Building an autonomous, self-healing device service at scale: the story of Intility Client Health

Adrian Donavann
January 29, 2024
Approximately a 
00
 
min read
January 29, 2024
Approximately a 
14
 
minutes read
Automation
With the ever-growing complexity of managing enterprise Windows client environments, we looked for a way to programmatically deliver maintenance to all. We believed a problem solved on one device should help fix the next. This raised the question; how could we make the maintenance experience from one device positively affect all others? This article gives a brief introduction to the development process of Intility Client Health.

Introduction

Intility employs many systems and practices to help ensure a stable user experience. From device configuration, ensuring management agents are functioning and up to date, to addressing maintenance and security needs. However, we often see that due to the uniqueness of each device and its users workflow, certain devices fall behind for their maintenance needs. Some lack security updates, while others have problems installing applications or logging in to the device, to name a few. This can cause underlying issues that reduce the overall user experience. The reason behind these underlying issues are often difficult to predict or prevent, but not impossible to do something about. After taking inspiration from a project by Anders Rødland, we decided to take on the challenge of securing the health of all our managed devices.
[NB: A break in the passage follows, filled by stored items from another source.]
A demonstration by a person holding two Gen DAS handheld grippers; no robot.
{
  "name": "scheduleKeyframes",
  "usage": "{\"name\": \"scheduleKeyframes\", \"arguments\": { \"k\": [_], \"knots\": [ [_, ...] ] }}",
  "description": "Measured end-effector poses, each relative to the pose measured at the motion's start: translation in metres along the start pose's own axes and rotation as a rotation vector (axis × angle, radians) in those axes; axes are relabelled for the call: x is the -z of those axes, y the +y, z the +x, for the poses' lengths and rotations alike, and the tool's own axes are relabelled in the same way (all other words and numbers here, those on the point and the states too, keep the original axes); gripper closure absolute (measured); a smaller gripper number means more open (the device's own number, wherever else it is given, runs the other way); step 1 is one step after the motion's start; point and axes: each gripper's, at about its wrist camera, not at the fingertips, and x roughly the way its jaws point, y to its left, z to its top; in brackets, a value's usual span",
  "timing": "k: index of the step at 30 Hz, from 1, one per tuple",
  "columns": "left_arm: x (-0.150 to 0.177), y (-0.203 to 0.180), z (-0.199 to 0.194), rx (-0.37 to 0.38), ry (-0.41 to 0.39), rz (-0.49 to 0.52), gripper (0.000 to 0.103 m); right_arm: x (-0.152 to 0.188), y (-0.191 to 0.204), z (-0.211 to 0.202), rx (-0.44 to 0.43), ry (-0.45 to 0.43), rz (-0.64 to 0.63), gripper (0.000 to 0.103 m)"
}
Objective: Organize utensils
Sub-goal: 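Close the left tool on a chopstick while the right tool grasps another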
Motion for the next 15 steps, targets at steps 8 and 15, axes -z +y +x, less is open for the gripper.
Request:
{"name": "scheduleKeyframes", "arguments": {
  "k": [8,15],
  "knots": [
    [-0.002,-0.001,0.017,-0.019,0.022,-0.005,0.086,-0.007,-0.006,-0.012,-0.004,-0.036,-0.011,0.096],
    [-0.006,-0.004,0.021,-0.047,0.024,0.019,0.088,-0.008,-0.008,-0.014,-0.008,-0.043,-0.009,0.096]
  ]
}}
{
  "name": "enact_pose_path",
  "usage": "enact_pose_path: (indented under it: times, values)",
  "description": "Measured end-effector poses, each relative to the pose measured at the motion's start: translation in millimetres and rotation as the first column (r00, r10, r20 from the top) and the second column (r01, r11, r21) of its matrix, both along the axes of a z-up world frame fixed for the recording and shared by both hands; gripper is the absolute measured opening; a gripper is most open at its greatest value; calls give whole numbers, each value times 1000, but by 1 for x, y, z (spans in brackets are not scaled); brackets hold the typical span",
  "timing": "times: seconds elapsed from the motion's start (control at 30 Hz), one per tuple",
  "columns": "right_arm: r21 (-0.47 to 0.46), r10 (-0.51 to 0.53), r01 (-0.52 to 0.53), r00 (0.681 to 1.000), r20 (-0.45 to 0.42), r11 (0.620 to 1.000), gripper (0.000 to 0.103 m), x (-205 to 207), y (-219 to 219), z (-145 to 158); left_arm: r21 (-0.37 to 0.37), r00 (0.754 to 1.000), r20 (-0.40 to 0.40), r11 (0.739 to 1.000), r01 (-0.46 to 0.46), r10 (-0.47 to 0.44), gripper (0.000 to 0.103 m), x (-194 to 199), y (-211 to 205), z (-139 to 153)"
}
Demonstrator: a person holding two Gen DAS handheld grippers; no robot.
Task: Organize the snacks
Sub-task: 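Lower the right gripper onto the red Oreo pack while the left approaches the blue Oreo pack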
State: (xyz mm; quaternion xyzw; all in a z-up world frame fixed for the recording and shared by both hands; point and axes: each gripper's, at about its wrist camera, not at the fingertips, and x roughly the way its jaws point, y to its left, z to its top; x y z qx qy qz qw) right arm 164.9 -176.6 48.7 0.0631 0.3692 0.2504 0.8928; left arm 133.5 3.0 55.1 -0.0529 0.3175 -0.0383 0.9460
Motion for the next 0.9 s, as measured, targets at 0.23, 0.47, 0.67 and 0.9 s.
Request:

The start of Intility Client Health

Intility Client Health (ICH) started out as an extensive PowerShell script that aimed to address and troubleshoot client scenarios we were familiar with from other devices' past experiences. Running silently in the background on all Intility managed devices, it was built with low local resource consumption by design. The script for Intility Client Health is written in PowerShell, and with its native integration with Windows we could ensure that ICH would run as expected without worrying about any prerequisites. The syntax was also intuitive, making it highly accessible for technicians to learn, adopt and collaborate with.

Drawing on our internal knowledge database, previous support tickets and other data points from our management systems, we had all we needed to get started. As this data contained detailed information on problems and deviations for specific devices, we started creating automation tasks to identify and remedy the very same problems and deviations on all other devices.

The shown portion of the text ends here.